- Work order -
Look for "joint" in every line of the listing. Copy the lines that have it.

- Input data -
____

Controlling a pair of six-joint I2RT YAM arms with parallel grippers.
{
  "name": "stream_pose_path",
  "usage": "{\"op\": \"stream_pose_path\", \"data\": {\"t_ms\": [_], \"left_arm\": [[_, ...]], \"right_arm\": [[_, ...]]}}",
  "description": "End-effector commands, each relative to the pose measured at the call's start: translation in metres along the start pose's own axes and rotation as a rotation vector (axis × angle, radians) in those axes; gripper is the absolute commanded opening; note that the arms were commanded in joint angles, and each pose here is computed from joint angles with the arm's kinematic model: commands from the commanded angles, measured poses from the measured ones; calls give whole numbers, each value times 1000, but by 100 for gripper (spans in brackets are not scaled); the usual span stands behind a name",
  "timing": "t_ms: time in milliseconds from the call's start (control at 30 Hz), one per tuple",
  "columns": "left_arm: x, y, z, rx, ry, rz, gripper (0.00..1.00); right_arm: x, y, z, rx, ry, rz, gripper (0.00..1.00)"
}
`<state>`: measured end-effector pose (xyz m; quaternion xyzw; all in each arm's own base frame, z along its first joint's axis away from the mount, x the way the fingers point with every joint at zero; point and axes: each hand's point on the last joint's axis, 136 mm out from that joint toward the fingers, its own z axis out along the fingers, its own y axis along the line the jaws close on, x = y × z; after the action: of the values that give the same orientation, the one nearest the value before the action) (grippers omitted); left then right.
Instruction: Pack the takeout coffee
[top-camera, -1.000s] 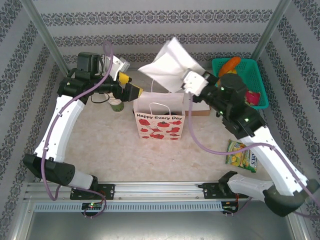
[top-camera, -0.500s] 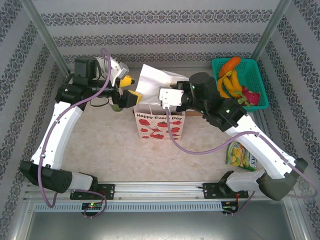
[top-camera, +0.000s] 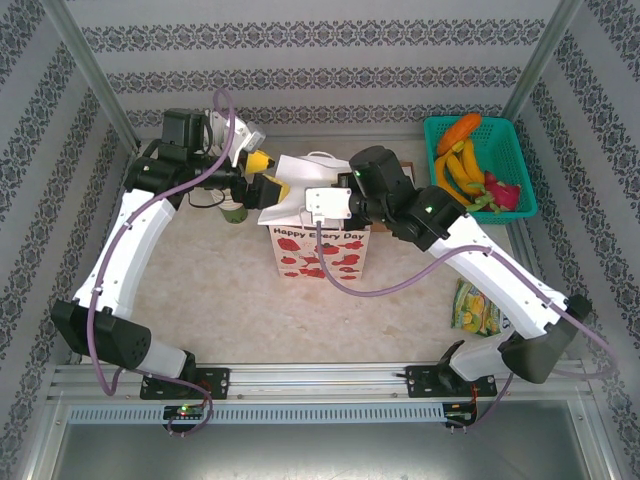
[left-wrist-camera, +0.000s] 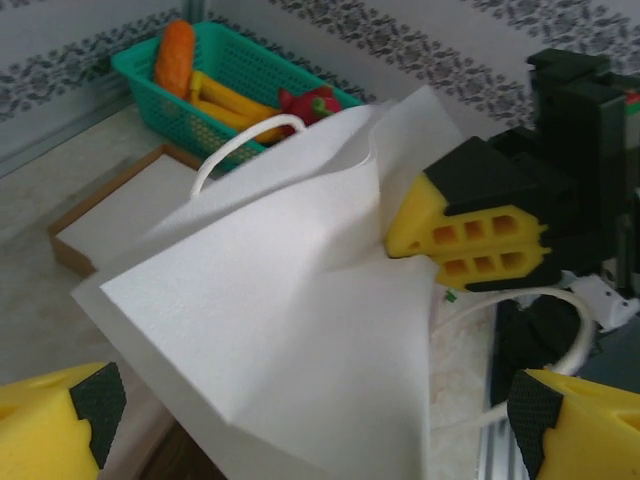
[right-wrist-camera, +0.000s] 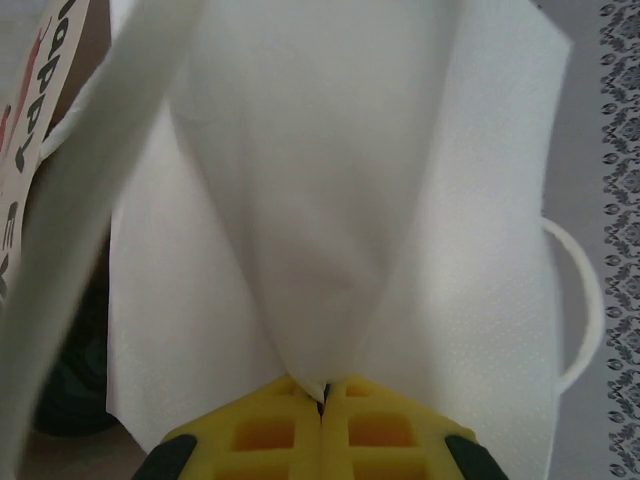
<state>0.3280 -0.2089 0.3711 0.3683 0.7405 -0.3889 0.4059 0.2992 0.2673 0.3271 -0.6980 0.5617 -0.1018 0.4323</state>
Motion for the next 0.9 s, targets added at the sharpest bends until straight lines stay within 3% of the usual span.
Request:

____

- Task answer -
Controlling a pair of six-joint I2RT YAM arms with parallel grippers.
  "description": "End-effector commands, each relative to the pose measured at the call's start: translation in metres along the start pose's own axes and rotation as a rotation vector (axis × angle, radians) in those axes; gripper is the absolute commanded opening; note that the arms were commanded in joint angles, and each pose here is computed from joint angles with the arm's kinematic model: commands from the commanded angles, measured poses from the measured ones; calls give whole numbers, each value times 1000, but by 100 for gripper (spans in brackets are not scaled); the usual span stands behind a name",
`<state>`: measured end-effector pose (xyz m; quaternion xyzw; all in each arm's own base frame, z along its first joint's axis away from the mount, x the way the fingers point with every joint at zero; point and axes: each hand's point on the last joint's axis, 136 mm out from that joint toward the fingers, its own z axis out along the fingers, its own y axis along the line the jaws close on, x = y × z; after the action: of the values that give the same orientation, the one nearest the value before the action) (grippers omitted); left then right.

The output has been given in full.